- Occupations: Architect and master-mason
- Years active: fl. 1240–1250
- Notable work: Amiens Cathedral
- Father: Thomas de Cormont

= Renaud de Cormont =

French architect, master-mason

Renaud de Cormont was a French Gothic Era master-mason and architect who worked on the Cathedral of Notre-Dame in Amiens after his father, Thomas de Cormont, who is believed to have been a disciple of Robert de Luzarches.

Renaud continued his father's work on Notre-Dame of Amiens in the 1240s and is believed to have brought a form of architectural revolution to the upper transept and upper choir of the cathedral through his introduction of a glazed triforium, openwork flyers, and new decorative forms.

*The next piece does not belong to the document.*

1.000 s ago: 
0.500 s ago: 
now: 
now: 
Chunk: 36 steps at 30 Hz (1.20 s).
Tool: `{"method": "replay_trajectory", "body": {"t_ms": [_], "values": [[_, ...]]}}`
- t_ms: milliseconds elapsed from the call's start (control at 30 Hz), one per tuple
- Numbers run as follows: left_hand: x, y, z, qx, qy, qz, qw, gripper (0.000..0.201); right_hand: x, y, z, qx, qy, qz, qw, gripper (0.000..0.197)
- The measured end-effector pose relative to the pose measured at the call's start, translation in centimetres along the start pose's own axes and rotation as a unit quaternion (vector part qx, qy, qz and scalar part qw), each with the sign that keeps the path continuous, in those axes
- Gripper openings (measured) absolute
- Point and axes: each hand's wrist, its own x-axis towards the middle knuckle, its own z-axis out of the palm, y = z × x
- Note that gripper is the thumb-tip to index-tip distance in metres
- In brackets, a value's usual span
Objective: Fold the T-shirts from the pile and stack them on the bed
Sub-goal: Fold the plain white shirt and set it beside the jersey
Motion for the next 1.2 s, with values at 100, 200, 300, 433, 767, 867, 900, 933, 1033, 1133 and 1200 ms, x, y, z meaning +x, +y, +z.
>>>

Renaud also altered the eastern wall of the transept and upper levels of the choir into an ornate glass box held by extremely thin flyers. However, this structure was not sound: the triforium had to be replaced, the tracery panels on the flyers crumbled and the transept roses failed. Of more concern was that the entire eastern half of the building needed to be held up using wooden beams, iron chain, masonry spines and an additional rank of flyers.

Art historians have likened Renaud to Icarus because his defective work on the upper transept and choir led to a near disaster. This is also likely a play on the fact that the center of the cathedral contains a labyrinth design on the floor and his father had worked on the cathedral before him and could be likened to Icarus' father, Daedalus.